Exercise instructions:
All that is needed is each line of the entries holding the word "holder", copied as it stands.

Available data:
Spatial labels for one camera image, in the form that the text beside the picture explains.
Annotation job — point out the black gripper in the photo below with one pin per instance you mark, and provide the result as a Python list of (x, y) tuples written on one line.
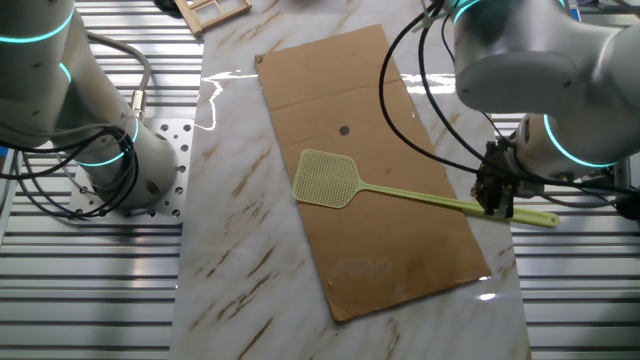
[(495, 172)]

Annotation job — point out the light green plastic flyswatter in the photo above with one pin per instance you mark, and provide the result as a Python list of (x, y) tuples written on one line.
[(325, 177)]

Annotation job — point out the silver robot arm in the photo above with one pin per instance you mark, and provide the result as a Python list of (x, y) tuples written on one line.
[(50, 75)]

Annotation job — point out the brown cardboard sheet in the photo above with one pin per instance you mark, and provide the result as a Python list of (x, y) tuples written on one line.
[(390, 250)]

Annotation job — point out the white marble board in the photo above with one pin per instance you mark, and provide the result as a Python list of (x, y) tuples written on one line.
[(240, 225)]

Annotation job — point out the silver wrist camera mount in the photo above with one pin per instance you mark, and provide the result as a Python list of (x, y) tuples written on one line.
[(620, 175)]

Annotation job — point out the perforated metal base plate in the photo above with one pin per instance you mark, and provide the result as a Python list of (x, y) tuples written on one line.
[(175, 135)]

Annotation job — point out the small wooden window frame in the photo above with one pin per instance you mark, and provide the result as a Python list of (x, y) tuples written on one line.
[(225, 17)]

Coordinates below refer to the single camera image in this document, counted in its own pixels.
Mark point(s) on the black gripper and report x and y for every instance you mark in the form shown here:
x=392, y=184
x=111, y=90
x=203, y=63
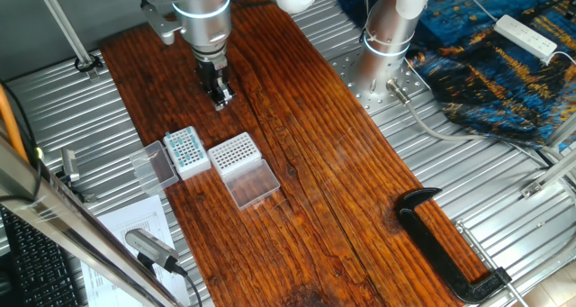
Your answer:
x=211, y=73

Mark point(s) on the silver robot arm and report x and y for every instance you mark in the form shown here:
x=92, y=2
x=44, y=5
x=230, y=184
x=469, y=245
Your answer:
x=204, y=23

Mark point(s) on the white pipette tip holder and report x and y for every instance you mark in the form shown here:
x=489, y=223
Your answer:
x=234, y=154
x=195, y=169

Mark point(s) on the clear plastic holder lid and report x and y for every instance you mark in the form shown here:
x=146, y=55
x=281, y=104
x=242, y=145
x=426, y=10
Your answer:
x=252, y=184
x=155, y=167

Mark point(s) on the brown wooden board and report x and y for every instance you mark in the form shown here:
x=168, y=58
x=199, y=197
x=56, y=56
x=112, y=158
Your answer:
x=315, y=185

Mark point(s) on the printed paper sheet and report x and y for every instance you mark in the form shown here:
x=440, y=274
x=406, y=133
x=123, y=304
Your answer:
x=130, y=217

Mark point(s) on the orange tube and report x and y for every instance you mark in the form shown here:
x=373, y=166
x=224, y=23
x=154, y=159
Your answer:
x=10, y=122

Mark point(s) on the black keyboard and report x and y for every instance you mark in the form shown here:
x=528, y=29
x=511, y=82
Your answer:
x=40, y=271

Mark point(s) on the black C-clamp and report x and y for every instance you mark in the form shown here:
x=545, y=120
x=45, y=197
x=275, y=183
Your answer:
x=427, y=244

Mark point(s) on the blue painted cloth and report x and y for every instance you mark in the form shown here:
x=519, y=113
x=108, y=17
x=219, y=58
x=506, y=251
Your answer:
x=495, y=95

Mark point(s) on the silver clamp screw rod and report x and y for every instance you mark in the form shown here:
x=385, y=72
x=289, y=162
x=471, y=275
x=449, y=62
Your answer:
x=478, y=248

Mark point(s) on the white power strip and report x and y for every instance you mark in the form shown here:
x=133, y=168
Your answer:
x=524, y=38

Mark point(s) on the aluminium profile bar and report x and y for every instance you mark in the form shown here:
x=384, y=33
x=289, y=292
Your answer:
x=549, y=174
x=564, y=131

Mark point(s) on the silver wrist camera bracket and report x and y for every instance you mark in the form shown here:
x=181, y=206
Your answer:
x=159, y=25

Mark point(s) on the silver perforated base plate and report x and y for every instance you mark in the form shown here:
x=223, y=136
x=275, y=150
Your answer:
x=360, y=95

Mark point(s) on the small silver camera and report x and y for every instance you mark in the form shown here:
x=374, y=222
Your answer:
x=69, y=165

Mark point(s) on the silver camera with black end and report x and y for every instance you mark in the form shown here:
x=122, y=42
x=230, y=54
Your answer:
x=150, y=248

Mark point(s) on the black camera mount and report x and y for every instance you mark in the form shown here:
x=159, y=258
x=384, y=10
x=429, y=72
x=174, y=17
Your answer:
x=83, y=194

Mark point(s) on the thin aluminium post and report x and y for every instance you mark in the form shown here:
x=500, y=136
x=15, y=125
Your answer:
x=63, y=23

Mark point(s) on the silver metal frame bar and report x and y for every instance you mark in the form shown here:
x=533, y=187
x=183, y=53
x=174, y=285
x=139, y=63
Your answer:
x=67, y=226

Answer to this task:
Mark point(s) on the white pipette tip holder and report x and y for every instance you mark in the form shown here:
Mark point(s) on the clear plastic holder lid and report x and y for every instance you mark in the form shown here:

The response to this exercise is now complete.